**WORK ORDER**
Go through the listing below. Copy each line that has the string "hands".

* * * * * * * * *

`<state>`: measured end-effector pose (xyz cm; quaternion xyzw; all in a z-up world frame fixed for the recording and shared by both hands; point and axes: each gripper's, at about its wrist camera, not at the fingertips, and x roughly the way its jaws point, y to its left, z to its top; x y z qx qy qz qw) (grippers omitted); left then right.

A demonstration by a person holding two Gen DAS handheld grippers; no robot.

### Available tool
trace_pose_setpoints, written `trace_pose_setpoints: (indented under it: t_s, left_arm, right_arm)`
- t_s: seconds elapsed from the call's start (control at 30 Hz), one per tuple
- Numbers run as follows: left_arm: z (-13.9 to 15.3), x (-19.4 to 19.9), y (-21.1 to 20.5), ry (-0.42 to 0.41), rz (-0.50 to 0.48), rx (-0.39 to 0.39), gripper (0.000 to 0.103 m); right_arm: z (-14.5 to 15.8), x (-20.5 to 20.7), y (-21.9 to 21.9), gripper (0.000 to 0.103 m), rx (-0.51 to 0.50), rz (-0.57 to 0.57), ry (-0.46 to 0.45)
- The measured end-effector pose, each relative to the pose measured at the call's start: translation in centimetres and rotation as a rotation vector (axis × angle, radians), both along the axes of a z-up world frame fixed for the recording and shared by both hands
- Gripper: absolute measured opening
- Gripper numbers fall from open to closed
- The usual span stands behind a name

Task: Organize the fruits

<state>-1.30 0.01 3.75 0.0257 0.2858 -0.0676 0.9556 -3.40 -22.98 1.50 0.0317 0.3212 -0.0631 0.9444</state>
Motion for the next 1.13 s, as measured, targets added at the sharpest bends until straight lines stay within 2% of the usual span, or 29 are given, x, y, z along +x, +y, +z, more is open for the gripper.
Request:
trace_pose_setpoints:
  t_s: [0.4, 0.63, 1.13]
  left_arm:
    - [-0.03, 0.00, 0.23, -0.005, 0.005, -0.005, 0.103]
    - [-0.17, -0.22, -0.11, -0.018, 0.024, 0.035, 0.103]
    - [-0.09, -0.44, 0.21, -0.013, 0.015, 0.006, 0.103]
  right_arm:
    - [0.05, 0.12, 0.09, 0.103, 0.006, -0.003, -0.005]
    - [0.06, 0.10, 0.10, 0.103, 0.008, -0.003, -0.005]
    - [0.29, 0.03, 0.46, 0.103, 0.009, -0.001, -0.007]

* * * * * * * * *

**TASK ANSWER**
`<state>`: measured end-effector pose (xyz cm; quaternion xyzw; all in a z-up world frame fixed for the recording and shared by both hands; point and axes: each gripper's, at about its wrist camera, not at the fingertips, and x roughly the way its jaws point, y to its left, z to its top; x y z qx qy qz qw) (grippers omitted); left then right.
- The measured end-effector pose, each relative to the pose measured at the call's start: translation in centimetres and rotation as a rotation vector (axis × angle, radians), both along the axes of a z-up world frame fixed for the recording and shared by both hands

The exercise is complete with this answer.